→ **Task statement**
Your response should contain each line of the data that includes "right".
***** Supplied records
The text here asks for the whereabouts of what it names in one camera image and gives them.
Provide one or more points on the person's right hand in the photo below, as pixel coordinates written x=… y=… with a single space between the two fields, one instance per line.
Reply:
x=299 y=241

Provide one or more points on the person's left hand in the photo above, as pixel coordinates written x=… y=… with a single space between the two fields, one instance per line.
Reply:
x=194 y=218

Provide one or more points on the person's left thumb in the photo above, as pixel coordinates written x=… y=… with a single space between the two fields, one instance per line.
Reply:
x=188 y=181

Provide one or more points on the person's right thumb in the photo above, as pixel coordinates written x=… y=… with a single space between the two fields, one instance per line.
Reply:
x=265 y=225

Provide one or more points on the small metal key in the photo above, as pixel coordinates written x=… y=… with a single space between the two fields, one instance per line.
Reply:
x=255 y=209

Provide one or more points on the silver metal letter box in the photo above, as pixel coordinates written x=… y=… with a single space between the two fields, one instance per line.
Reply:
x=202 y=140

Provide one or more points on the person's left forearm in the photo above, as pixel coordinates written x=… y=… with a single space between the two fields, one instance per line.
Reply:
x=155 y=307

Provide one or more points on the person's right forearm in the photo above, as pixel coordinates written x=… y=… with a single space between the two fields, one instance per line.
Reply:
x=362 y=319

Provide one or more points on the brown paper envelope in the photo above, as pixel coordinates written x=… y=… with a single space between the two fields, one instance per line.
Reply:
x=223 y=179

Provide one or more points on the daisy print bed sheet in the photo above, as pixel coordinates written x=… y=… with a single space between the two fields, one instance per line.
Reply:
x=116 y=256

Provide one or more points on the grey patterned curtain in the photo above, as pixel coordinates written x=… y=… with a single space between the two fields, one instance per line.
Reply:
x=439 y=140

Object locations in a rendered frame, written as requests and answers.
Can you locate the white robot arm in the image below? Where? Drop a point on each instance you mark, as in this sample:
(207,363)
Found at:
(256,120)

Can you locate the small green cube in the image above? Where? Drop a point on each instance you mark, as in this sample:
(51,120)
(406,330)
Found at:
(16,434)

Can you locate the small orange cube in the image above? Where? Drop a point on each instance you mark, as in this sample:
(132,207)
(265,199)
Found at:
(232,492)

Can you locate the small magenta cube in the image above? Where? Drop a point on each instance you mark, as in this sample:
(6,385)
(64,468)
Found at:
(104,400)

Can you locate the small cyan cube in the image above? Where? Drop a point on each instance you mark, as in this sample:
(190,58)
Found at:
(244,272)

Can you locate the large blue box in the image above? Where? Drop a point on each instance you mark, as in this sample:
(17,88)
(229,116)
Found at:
**********
→ **Solution for this problem**
Provide one or more points on the person's right hand in the photo below, as pixel coordinates written x=… y=… with a single space between the two fields, one instance per line.
Provide one or more points on the person's right thumb in the photo above, as pixel coordinates written x=… y=… with a single space between the two fields, one instance per line.
Provide one or more points on the person's right forearm in the photo above, as pixel coordinates written x=… y=… with a single space between the two fields, one instance per line.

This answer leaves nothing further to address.